TRY IT » Return the lines from the start of the data through the line with "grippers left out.". Include both of those lines and no others.

BEGIN DATA SUPPLIED

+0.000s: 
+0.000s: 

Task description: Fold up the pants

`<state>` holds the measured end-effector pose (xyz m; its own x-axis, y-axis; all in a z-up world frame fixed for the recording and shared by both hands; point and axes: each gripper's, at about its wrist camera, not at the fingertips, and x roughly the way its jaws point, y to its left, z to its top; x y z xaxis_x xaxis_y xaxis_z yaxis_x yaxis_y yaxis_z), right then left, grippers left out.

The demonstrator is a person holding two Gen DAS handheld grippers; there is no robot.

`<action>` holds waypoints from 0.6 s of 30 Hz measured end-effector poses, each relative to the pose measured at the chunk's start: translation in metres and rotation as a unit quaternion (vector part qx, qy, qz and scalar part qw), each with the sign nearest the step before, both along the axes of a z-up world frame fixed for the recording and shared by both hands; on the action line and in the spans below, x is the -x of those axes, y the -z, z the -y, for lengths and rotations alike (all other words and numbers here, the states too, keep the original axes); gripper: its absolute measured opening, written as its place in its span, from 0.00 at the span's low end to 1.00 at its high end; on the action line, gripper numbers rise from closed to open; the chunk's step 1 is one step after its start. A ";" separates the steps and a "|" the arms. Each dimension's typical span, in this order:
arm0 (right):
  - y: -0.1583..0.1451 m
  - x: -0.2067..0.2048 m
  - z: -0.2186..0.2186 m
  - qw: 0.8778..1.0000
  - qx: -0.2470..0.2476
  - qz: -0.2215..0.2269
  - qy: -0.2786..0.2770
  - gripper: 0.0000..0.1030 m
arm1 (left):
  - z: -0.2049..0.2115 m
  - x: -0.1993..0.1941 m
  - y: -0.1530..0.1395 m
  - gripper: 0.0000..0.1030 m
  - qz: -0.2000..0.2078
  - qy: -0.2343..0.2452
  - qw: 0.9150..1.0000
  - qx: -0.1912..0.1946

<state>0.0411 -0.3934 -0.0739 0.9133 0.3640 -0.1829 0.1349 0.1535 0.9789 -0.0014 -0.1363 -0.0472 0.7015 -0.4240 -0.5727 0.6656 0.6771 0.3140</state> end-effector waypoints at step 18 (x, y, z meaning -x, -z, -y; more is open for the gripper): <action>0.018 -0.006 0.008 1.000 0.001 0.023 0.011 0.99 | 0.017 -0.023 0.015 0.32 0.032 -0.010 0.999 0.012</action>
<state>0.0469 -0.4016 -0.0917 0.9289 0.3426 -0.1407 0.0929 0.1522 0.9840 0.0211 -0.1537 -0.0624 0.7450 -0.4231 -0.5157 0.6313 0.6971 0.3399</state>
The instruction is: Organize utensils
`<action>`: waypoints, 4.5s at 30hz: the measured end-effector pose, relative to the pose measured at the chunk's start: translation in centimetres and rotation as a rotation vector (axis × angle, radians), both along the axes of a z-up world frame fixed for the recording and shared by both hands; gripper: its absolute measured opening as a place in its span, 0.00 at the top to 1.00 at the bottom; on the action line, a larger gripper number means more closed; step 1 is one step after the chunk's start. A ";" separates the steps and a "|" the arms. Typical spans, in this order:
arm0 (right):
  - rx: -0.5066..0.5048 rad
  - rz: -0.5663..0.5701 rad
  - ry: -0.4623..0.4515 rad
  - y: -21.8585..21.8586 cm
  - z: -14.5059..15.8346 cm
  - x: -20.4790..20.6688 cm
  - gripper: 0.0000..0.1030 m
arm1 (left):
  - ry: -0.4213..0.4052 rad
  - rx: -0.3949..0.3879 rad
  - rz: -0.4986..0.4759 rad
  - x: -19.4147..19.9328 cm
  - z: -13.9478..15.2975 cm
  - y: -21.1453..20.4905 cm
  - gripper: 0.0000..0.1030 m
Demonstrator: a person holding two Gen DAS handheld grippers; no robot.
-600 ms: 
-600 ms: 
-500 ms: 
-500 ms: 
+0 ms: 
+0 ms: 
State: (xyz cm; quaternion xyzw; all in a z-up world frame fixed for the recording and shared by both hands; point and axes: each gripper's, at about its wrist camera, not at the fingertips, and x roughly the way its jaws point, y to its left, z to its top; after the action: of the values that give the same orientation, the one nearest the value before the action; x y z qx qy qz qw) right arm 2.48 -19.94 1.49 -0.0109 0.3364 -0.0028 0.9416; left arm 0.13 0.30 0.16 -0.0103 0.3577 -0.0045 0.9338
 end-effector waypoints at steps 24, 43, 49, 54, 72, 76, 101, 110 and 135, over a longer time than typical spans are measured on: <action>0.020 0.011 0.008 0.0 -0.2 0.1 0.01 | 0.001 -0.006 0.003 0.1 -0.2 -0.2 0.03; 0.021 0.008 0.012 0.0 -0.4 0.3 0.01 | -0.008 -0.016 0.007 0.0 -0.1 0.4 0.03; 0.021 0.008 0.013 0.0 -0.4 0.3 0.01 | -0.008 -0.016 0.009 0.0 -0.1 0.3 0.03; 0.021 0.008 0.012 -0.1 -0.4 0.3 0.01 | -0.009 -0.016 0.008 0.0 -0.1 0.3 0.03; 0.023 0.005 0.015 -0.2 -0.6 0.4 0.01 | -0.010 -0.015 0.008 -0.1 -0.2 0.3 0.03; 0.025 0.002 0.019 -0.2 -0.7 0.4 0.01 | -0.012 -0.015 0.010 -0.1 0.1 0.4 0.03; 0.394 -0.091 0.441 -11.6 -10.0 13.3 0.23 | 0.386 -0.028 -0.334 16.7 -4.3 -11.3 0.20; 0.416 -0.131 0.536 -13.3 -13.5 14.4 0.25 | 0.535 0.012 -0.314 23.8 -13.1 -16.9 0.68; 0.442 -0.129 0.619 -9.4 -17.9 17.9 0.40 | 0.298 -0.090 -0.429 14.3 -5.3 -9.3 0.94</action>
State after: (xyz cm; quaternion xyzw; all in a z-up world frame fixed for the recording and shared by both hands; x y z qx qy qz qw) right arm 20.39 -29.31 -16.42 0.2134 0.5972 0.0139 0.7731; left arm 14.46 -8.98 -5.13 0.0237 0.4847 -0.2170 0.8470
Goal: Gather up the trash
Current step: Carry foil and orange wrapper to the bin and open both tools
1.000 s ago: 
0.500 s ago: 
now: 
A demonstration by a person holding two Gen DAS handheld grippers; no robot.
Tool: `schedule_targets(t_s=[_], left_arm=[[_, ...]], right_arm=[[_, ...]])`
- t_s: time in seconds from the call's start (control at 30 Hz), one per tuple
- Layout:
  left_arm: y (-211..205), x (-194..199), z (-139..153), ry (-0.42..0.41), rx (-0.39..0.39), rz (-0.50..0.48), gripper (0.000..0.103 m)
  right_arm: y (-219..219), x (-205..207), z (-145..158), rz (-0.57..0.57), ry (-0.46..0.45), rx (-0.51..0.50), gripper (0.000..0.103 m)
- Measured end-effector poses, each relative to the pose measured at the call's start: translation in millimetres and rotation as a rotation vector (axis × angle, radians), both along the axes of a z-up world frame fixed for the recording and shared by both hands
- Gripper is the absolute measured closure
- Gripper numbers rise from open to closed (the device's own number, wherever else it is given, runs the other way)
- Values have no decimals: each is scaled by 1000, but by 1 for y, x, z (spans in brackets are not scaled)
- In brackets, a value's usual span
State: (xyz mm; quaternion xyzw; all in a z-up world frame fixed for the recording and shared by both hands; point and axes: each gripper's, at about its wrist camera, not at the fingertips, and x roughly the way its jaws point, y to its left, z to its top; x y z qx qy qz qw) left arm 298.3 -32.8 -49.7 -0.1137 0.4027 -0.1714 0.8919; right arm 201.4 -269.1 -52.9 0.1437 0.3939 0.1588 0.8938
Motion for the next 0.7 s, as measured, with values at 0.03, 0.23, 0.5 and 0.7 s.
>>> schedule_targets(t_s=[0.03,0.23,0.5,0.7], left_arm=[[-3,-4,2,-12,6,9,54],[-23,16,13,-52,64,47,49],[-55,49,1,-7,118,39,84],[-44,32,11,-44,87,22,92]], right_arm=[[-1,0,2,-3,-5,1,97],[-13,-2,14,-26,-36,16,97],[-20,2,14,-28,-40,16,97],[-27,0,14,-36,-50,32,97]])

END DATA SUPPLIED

WRITTEN RESPONSE »
+0.000s: 
+0.000s: 

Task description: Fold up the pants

`<state>` holds the measured end-effector pose (xyz m; its own x-axis, y-axis; all in a z-up world frame fixed for the recording and shared by both hands; point and axes: each gripper's, at about its wrist camera, not at the fingertips, and x roughly the way its jaws point, y to its left, z to its top; x y z xaxis_x xaxis_y xaxis_z yaxis_x yaxis_y yaxis_z), right then left, grippers left out.

No more work remains on this exercise.